ST. ELFRIC
Upon the translation of the body of the Archbishop from Abingdon to Canterbury by Canute, it was buried in the church of St. John. After the fire of 1067, the remains were placed in a coffin and removed to the upper vault in the north transept; and after the choir of the Cathedral was enlarged in the time of St. Anselm, they were deposited about 1121 at the altar of St. John the Evangelist in the northern apse of the south-eastern transept.
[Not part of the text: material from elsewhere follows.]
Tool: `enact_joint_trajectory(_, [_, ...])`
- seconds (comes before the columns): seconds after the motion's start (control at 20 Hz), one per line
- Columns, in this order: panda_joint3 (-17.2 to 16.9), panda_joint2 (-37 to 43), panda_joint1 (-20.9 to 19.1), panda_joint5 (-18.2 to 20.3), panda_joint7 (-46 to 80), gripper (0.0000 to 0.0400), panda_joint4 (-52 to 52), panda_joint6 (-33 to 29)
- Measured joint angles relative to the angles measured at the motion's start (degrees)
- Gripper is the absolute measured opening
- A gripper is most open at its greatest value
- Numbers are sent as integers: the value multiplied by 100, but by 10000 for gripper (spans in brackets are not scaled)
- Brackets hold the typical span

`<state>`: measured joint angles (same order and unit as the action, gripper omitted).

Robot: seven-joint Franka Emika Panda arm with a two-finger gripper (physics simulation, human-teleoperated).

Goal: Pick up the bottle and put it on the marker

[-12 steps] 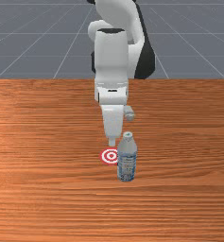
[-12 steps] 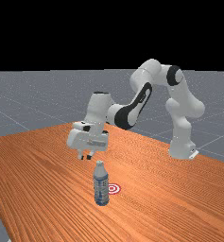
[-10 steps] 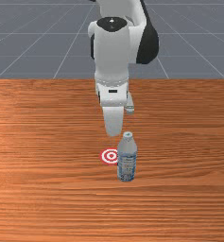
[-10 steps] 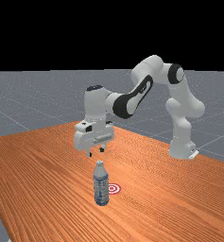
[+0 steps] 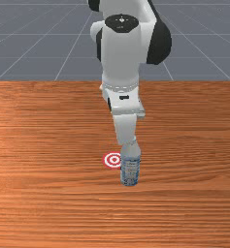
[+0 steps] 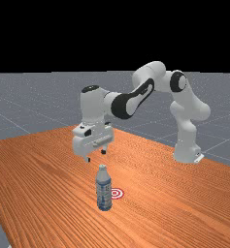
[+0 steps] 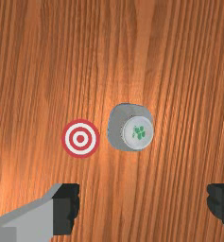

In the inventory made in the time of Prior Henry of Eastry (1321)[1] the remains, probably only bones in a chest, lay where it had been deposited nearly two centuries before.[2] And in a MS. of the time of Archbishop Warham in the sixteenth century now amongst the Parker MSS. at Corpus Christi College, Cambridge, it is stated that the relics of Elfric "lie upon a beam before the altar of Saints John the Baptist and Evangelist in the south part of the Choir." At this time the relics were certainly in a chest or shrine and placed upon the beam which went across the apse, where they remained until the Dissolution. Upon the issue of the Injunctions put forth in the name of Edward VI in 1547, they were taken down and probably buried beneath the pavement at this spot.
The name of St. Elfric does not occur in any extant Canterbury Kalendar, possibly he was commemorated with others on All Saints Day only.